Similarly, the Senate Judiciary Committee reached a "consensus that these [personal] files should not be opened to the public, and . . . decided upon a general exemption rather than a number of specific statutory authorizations for various agencies." S.Rep.No.813, 89th Cong., 1st Sess., 9 (1965) (emphasis added). The Committee concluded that the balancing of private against public interests, not the nature of the files in which the information was contained, should limit the scope of the exemption: "It is believed that the scope of the exemption is held within bounds by the use of the limitation of 'a clearly unwarranted invasion of personal privacy.' " Ibid. Thus, "the primary concern of Congress in drafting Exemption 6 was to provide for the confidentiality of personal matters." Department of Air Force v. Rose, 425 U.S. 352, 375, n. 14, 96 S.Ct. 1592, 1605, n. 14, 48 L.Ed.2d 11 (1976).

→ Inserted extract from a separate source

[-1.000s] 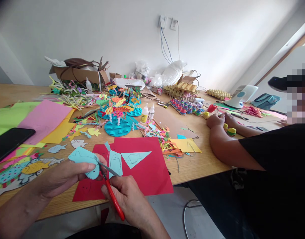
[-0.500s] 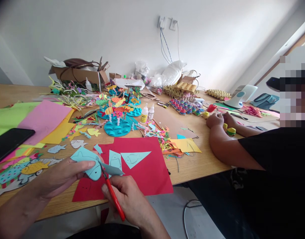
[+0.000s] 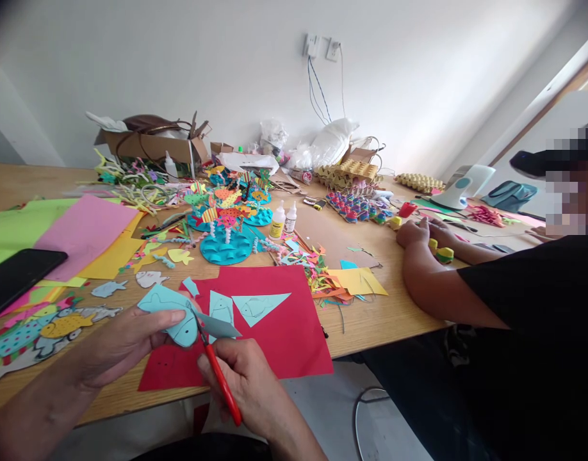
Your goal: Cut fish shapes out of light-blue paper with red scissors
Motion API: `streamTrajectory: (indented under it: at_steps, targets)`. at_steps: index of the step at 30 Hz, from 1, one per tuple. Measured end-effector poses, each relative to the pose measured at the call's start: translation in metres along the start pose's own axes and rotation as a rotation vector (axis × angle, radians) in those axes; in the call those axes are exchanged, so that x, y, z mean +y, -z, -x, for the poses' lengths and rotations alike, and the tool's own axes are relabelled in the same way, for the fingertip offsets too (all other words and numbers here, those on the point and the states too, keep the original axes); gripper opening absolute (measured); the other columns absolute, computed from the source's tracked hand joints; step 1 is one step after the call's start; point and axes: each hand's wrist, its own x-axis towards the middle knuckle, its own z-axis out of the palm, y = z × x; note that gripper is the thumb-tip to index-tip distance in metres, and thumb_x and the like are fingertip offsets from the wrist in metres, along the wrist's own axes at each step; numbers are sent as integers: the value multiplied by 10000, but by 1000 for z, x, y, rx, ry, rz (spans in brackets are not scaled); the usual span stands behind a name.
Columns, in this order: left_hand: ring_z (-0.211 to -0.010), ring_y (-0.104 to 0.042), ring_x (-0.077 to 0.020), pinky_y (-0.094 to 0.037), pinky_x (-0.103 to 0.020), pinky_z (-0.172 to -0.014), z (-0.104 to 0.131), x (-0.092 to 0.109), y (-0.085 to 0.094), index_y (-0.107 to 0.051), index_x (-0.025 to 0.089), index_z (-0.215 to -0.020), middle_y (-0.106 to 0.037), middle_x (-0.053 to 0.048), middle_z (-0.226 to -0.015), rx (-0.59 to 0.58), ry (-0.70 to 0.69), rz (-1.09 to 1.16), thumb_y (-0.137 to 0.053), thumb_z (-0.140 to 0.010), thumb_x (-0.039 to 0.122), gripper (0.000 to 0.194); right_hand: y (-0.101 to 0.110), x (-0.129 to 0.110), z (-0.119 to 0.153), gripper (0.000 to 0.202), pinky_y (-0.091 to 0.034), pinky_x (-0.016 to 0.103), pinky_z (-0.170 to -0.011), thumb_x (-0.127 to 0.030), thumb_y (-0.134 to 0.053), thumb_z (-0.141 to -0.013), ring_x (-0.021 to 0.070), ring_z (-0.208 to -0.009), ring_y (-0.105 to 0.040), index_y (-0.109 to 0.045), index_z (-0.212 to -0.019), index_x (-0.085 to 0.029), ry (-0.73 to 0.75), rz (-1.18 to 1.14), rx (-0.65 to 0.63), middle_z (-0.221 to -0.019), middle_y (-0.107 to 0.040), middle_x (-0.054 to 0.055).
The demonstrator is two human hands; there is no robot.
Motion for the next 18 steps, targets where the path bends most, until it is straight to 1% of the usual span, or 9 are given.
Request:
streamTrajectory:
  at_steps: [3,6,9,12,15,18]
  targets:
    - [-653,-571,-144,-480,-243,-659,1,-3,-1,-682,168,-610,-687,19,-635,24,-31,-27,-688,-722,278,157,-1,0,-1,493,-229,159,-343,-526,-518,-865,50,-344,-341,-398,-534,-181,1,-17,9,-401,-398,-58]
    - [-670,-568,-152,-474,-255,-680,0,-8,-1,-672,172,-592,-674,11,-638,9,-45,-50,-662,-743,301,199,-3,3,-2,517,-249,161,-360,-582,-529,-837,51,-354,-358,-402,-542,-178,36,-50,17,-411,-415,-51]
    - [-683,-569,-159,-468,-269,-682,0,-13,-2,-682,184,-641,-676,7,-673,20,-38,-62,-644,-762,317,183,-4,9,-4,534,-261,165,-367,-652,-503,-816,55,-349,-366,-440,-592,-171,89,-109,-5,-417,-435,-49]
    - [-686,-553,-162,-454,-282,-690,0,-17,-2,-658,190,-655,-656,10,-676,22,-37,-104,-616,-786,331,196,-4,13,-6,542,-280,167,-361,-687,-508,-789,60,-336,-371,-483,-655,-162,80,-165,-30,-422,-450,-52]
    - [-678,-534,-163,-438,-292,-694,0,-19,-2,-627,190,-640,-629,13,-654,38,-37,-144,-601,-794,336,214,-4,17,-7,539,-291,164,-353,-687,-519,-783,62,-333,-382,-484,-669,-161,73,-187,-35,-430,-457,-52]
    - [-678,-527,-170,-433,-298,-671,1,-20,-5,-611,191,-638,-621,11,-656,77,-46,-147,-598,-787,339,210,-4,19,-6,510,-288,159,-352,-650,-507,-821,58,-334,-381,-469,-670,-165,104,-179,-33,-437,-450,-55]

Respondent relies upon passing references in the legislative history to argue that the phrase "similar files" does not include all files which contain information about particular individuals, but instead is limited to files containing "intimate details" and "highly personal" information. See H.R.Rep.No.1497, supra, at 11; S.Rep.No.813, supra, at 9. We disagree. Passing references and isolated phrases are not controlling when analyzing a legislative history. Congress' statements that it was creating a "general exemption" for information contained in "great quantities of files," H.R.Rep.No.1497, supra, at 11, suggest that the phrase "similar files" was to have a broad, rather than a narrow, meaning. This impression is confirmed by the frequent characterization of the "clearly unwarranted invasion of personal privacy" language as a "limitation" which holds Exemption 6 "within bounds." S.Rep.No.813, supra, at 9. See also, H.R.Rep.No.1497, supra, at 11; S.Rep.No.1219, 88th Cong., 2d Sess., 14 (1964). Had the words "similar files" been intended to be only a narrow addition to "personnel and medical files," there would seem to be no reason for concern about the exemption's being "held within bounds," and there surely would be clear suggestions in the legislative history that such a narrow meaning was intended. We have found none.

A proper analysis of the exemption must also take into account the fact that "personnel and medical files," the two benchmarks for measuring the...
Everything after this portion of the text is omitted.